■ **Exercise requirements**
The line containing "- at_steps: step" marks the end: write out exactly every line from the first line of the data below through that line, and only those.

=== Section Start ===

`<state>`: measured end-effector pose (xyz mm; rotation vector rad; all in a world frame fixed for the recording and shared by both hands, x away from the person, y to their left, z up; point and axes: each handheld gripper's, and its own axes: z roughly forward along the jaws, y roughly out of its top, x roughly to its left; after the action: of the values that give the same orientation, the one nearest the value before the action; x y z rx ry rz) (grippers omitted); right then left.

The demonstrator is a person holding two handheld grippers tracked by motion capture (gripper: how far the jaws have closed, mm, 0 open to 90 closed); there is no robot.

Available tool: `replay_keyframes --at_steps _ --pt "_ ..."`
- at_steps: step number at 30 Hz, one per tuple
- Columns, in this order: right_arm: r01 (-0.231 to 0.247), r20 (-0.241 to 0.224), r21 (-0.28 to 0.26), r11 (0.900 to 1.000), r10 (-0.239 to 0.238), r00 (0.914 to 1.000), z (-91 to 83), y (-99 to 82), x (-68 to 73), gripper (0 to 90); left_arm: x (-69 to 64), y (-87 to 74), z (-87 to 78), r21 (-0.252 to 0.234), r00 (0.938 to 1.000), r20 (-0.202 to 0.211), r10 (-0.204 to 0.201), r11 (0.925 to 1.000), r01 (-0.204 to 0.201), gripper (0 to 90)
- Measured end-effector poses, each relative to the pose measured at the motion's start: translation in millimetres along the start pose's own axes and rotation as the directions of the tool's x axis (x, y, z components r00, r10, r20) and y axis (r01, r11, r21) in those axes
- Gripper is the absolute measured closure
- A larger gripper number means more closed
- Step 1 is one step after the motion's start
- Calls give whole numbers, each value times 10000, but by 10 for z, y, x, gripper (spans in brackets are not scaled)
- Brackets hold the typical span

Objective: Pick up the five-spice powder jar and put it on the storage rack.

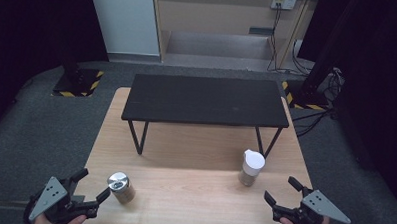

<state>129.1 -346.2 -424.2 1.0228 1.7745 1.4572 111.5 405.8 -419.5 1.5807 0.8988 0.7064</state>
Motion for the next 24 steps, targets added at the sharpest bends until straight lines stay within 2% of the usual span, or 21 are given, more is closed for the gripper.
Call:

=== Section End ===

■ **Problem solution**
`<state>`: measured end-effector pose (xyz mm; rotation vector rad; all in a world frame fixed for the recording and shared by both hands, x away from the person, y to their left, z up; point and axes: each handheld gripper's, and its own axes: z roughly forward along the jaws, y roughly out of its top, x roughly to its left; after the action: of the values that give the same orientation, the one nearest the value before the action; x y z rx ry rz) (grippers omitted); right then left.

The demonstrator is a person holding two handheld grippers tracked by motion capture (gripper: how far the jaws have closed, mm, 0 open to 90 closed); there is no robot.

Available tool: `replay_keyframes --at_steps _ --pt "_ ..."`
- at_steps: step number at 30 Hz, one per tuple

There's nothing left to add to the output.